Return, exactly, the line that contains "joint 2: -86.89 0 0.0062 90" together with all lines after it to the end of the entries, and no further lines.

(Recorded data)
Content starts
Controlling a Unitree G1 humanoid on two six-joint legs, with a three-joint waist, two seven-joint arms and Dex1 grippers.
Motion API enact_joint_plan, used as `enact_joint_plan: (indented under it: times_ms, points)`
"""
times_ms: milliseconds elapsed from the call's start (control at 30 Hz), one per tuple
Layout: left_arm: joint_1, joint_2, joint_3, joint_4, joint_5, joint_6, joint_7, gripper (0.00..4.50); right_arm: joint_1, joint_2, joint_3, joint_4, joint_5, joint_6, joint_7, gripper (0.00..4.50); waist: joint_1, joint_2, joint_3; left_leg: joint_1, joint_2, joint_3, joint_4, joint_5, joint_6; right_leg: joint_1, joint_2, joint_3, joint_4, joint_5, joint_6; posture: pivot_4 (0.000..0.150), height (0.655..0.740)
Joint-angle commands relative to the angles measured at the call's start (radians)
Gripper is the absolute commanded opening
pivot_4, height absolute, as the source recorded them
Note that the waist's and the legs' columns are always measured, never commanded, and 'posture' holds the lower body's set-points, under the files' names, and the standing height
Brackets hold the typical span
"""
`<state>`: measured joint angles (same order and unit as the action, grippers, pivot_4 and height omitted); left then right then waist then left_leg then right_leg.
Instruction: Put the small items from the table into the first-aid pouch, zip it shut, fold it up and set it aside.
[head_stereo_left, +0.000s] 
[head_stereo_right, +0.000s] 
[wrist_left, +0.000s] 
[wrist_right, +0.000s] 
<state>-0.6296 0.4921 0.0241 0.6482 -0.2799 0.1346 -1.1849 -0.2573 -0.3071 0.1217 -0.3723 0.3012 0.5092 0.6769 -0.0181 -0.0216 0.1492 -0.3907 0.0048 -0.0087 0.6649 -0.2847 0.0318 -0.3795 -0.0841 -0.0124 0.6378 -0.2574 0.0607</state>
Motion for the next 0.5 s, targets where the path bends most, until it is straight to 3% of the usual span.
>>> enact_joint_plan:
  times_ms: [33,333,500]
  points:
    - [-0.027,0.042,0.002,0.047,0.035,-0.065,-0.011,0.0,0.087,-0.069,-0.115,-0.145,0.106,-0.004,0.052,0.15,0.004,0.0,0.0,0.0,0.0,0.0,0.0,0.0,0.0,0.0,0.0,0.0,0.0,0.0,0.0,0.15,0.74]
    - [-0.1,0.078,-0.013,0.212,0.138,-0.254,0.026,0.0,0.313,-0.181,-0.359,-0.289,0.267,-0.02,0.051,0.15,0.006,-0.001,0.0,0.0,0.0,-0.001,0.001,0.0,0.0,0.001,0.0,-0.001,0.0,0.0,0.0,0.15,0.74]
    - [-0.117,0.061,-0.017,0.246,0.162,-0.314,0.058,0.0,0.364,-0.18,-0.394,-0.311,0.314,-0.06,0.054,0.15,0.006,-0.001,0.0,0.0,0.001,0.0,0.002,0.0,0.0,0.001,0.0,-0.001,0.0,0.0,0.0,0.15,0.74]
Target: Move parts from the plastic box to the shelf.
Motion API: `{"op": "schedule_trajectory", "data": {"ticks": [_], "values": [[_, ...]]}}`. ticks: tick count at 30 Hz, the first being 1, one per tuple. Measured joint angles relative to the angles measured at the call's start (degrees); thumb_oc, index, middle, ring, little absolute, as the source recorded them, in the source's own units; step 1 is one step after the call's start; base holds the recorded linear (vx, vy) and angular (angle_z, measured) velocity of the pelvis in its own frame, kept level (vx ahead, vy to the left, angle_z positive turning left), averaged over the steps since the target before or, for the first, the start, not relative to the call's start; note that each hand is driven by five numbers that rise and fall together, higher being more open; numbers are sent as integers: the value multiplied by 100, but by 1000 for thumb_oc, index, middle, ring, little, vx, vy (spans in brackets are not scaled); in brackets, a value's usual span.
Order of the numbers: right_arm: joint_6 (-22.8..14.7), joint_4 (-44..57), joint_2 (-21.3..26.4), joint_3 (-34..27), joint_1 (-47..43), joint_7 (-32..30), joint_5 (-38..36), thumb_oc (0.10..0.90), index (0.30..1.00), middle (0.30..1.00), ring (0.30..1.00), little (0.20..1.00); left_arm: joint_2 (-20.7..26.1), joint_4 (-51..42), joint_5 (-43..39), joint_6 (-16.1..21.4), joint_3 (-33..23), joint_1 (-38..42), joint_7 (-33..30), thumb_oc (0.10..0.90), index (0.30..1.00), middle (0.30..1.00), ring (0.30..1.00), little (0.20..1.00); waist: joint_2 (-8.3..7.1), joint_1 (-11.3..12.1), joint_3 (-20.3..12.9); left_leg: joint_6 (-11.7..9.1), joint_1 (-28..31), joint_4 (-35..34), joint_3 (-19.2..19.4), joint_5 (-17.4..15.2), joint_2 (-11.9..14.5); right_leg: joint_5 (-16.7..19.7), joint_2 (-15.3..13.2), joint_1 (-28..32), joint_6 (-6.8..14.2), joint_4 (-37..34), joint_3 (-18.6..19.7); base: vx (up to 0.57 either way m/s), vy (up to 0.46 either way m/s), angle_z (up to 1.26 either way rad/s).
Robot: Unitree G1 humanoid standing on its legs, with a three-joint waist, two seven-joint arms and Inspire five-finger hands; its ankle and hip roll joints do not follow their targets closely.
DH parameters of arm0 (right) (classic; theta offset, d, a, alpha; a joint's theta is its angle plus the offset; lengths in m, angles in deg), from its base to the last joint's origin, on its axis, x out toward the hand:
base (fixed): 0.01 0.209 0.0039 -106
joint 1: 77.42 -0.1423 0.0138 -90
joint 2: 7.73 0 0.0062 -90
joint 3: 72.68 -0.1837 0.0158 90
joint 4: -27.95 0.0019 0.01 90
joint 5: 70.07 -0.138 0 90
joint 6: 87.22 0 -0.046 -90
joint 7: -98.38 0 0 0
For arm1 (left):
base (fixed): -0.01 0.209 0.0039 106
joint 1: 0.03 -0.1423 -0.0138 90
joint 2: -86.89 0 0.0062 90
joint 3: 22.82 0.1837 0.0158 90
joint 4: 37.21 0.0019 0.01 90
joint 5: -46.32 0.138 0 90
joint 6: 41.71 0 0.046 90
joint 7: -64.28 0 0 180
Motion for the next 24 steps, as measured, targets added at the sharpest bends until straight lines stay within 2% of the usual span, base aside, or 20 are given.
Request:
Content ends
[SOLVED PROBLEM]:
joint 2: -86.89 0 0.0062 90
joint 3: 22.82 0.1837 0.0158 90
joint 4: 37.21 0.0019 0.01 90
joint 5: -46.32 0.138 0 90
joint 6: 41.71 0 0.046 90
joint 7: -64.28 0 0 180
Motion for the next 24 steps, as measured, targets added at the sharpest bends until straight lines stay within 2% of the usual span, base aside, or 20 are given.
Request:

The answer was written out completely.